07 May 2009

Paying the Interest

I feel so exhausted, like a horse who is never allowed to stop and rest. Today I asked the Lord for an answer to all that is worrying me: stressful goings-on in our national politics, stressful disagreements with friends, a long list of people whom I should call (don't ask why that should freak me out, it just does!), how I will get my house clean and prepare to travel out of the country next week, while I lie in bed exhausted almost all day every day until it is time to get ready for work. I rest, but the extreme weariness does not go away. I feel every day as if I were just getting over the flu, and even the smallest chore exhausts me to the point of being almost bedridden, and yet I don't sleep much.

I think it is coming from my heart, my soul. I know more people with cancer and tragedy in their lives than I ever have. Most of them are Christians, and handling it well. I know we are not called to carry everyone's burden's really, but to share them. You can't take away what the Lord has given someone to bear, but you can help. Praying is helping, even though it sometimes seems so futile. I see so much suffering all around. Parts of my family have even been touched, by the heart-wrenching sorts of things that make you just say, "Why?" There's no good reason I can see for someone who did nothing to deserve it to be smitten with some painful, inexplicable illness, or death.

So I pray for miracles for my friends who are gravely ill, I pray for strength for the ones who live in constant and insatiable physical pain, and comfort for the ones who have lost someone, even though it seems to me that there must be no comfort possible, even from God, though He is the God of all comfort. I try to be active in standing up for what I believe the Bible says, in every aspect of everything I am and do, even in the face of a bunch of hate from our culture, who hates God's word because they do not know Him. I weep and plead with the Lord for my friends who are not saved: my friend Emily, who has brain cancer, my old piano teacher in Corpus, who is very, very old and does not seem to know the Lord's salvation yet. I pray strongly for him and his entire family, and it seems like still nothing happens. Then I get discouraged. But there are others, too, who I know and who need to be saved, and I keep on because I do not know what the Lord might be doing. Well, sometimes I actually stop, but I always start up again.

All of these things have fallen heavily on my heart, and at the same time, I have been forced to articulate things I have never articulated before. I suppose this is called growing. But I am so tired from it. Partly, I feel that this town sucks the life out of me (if you hear me say "Dallas sucks," that's what I mean), and partly, I spend some amount of energy hating Dallas (not good for my health, I know), and another large amount loving my life here in my little condo with Steve and our animals, and an even larger amount trying to sort through all that is happening with and to everyone I know and love. I feel that the stress of knowing all these things is draining my energy before I can produce or obtain any more.

So, here I am in bed again today, but I do not rest. My thoughts don't rest, and that's why I think it is taking so many days in bed for me to recover from what looks to other people like a few mildly stressful months, maybe. Even talking exhausts me, which is different from usual. There is something about my voice coming out of my body that just seems too tiring for words! (no pun intended.) So, today as I read the Psalms, I said, "Lord, please tell me!" Of course the Lord knows something I don't. That's the point to a lot of it, but I wanted an answer that would make my thoughts be quiet and rest. My mind is so tired. My heart is so tired. My world is so chaotic and fallen and full of lies.

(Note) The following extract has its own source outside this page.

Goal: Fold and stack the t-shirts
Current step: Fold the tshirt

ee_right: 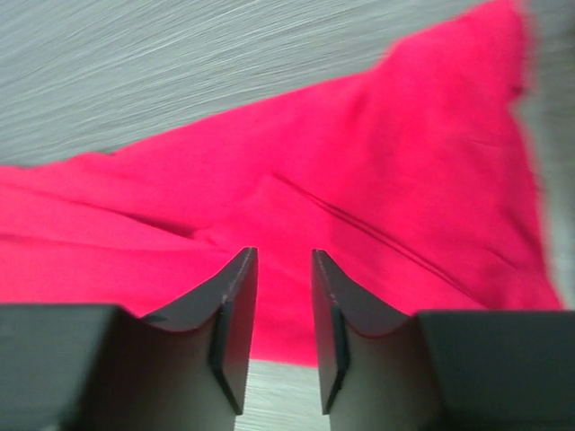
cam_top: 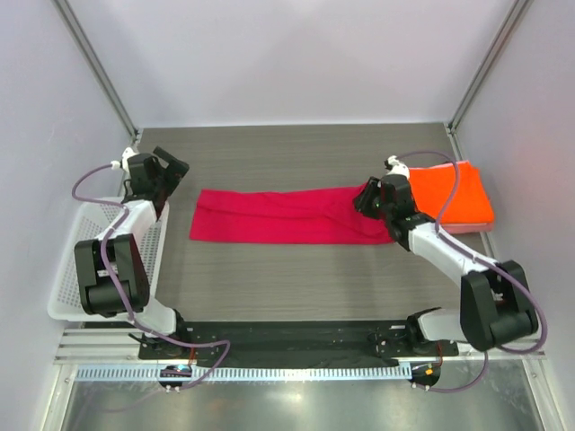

And I turned to my next Psalm in my order of the day, number 97, and it answered me with: "The Lord reigns, let the earth rejoice; let the coastlands" (I love how the caostlands get specifically mentioned--I wonder why though) "be glad!" That's it? Be glad? But it is a relief. My churning thoughts are grinding slowly to a halt for the first time in weeks, because He reigns. I am not in charge of it all. I confess I wanted a more complex explanation, but this seems to have been the one I needed.

Speaking of worrying about politics, my sister sent me a bunch of great quotes from the founding fathers of our country, and I wanted to ram a few of them, not least this one, down a few high-up throats:

"...if we desire peace, one of the most powerful instruments of our rising prosperity, it must be known, that we are ready at all times for War." ~George Washington

But the one that really stuck out to me was this, and think it is straight out of a mind that tried to think Biblical thoughts:

"Worry is the interest paid by those who borrow trouble."
~George Washington

My husband tells me this in various ways over and over. I do not consider all of my spiritual battles as borrowed trouble, or the real trouble that my friends are in as borrowed trouble, but it is borrowing trouble when I worry that the Lord does not have it all under His control, and that perhaps I must take it into mine.